-------- EXERCISE INPUT --------

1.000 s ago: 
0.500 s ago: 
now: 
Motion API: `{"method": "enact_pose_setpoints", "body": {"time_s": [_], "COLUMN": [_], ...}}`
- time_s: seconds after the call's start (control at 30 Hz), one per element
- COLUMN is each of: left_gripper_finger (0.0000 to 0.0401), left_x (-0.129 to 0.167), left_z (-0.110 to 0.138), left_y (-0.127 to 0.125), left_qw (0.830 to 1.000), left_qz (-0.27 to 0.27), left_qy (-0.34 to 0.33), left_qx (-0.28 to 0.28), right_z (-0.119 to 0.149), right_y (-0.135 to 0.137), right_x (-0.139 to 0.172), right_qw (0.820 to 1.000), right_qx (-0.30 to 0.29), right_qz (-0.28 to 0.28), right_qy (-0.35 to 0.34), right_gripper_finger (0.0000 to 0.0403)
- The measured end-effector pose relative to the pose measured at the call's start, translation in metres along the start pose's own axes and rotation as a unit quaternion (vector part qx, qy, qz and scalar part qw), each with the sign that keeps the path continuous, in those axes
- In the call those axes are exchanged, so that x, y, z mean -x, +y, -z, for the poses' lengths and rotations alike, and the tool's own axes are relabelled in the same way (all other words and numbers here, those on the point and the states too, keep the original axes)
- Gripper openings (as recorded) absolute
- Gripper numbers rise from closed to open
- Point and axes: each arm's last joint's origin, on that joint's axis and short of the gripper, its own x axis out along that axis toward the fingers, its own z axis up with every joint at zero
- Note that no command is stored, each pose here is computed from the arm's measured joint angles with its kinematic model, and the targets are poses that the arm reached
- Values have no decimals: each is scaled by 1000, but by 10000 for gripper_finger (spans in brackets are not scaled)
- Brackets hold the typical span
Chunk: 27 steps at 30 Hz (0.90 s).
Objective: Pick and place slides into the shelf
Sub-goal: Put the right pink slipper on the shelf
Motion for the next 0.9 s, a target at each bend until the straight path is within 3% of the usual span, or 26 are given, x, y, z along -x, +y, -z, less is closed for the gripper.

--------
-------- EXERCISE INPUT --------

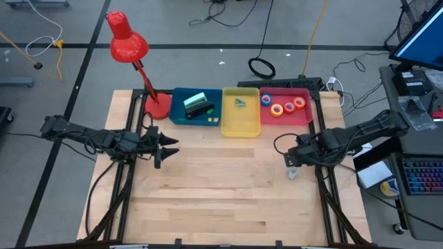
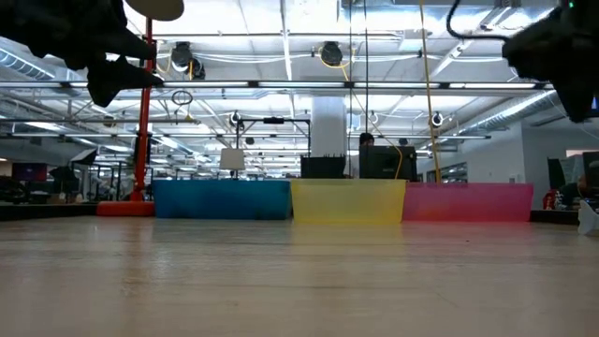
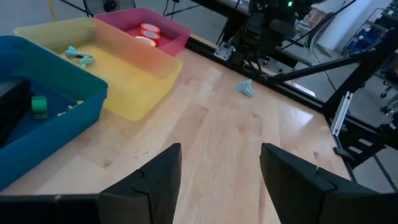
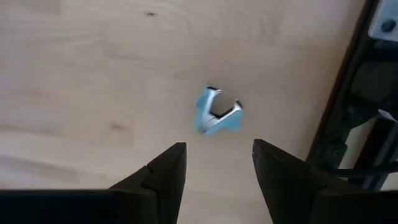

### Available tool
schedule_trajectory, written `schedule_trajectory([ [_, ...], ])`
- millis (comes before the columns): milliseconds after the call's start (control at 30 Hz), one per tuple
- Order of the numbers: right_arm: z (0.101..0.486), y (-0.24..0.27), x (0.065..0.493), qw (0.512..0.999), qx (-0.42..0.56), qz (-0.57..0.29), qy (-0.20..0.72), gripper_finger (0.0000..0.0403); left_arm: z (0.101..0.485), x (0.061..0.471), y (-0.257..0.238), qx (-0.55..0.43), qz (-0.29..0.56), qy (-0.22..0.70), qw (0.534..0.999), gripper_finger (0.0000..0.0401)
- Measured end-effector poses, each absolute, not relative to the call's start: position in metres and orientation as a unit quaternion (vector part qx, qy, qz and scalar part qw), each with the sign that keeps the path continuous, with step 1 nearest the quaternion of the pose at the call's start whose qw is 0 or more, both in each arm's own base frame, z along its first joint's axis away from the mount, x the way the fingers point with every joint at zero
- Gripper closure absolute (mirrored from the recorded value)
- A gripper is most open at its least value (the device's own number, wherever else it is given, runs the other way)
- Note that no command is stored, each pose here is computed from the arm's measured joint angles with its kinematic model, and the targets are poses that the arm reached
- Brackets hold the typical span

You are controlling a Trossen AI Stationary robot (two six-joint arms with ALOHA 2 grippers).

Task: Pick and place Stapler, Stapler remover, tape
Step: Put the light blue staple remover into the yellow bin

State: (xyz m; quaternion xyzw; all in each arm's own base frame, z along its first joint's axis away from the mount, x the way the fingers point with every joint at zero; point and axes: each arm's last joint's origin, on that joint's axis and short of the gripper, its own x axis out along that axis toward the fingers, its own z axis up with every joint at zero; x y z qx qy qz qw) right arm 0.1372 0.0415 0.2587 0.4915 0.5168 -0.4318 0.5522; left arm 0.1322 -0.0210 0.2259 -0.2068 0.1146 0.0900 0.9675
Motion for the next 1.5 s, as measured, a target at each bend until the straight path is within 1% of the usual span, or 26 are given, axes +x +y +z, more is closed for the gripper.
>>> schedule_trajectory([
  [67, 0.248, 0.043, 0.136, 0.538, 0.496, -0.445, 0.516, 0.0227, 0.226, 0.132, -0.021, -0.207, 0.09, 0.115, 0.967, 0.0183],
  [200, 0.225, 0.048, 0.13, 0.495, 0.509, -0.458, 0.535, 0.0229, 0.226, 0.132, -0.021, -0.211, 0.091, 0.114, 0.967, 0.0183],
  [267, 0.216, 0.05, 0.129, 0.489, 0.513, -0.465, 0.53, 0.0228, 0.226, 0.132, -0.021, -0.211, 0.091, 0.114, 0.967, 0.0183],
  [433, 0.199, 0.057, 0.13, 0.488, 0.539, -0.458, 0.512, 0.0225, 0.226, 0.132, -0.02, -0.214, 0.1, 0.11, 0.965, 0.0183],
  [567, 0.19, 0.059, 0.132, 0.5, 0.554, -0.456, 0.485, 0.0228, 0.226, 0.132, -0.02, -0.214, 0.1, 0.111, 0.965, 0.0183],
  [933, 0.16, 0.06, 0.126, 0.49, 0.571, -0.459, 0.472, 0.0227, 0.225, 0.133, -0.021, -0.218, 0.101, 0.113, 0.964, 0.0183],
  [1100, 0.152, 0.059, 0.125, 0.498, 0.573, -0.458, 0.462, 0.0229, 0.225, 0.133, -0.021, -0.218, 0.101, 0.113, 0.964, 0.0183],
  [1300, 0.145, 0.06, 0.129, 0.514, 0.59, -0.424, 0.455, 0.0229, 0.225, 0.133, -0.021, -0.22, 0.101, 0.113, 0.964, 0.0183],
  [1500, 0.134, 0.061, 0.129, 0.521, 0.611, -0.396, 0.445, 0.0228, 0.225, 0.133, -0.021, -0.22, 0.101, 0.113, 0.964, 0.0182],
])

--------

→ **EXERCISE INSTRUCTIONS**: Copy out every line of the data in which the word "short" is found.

→ **OUTPUT OF THE EXERCISE**:
- Point and axes: each arm's last joint's origin, on that joint's axis and short of the gripper, its own x axis out along that axis toward the fingers, its own z axis up with every joint at zero
State: (xyz m; quaternion xyzw; all in each arm's own base frame, z along its first joint's axis away from the mount, x the way the fingers point with every joint at zero; point and axes: each arm's last joint's origin, on that joint's axis and short of the gripper, its own x axis out along that axis toward the fingers, its own z axis up with every joint at zero; x y z qx qy qz qw) right arm 0.1372 0.0415 0.2587 0.4915 0.5168 -0.4318 0.5522; left arm 0.1322 -0.0210 0.2259 -0.2068 0.1146 0.0900 0.9675

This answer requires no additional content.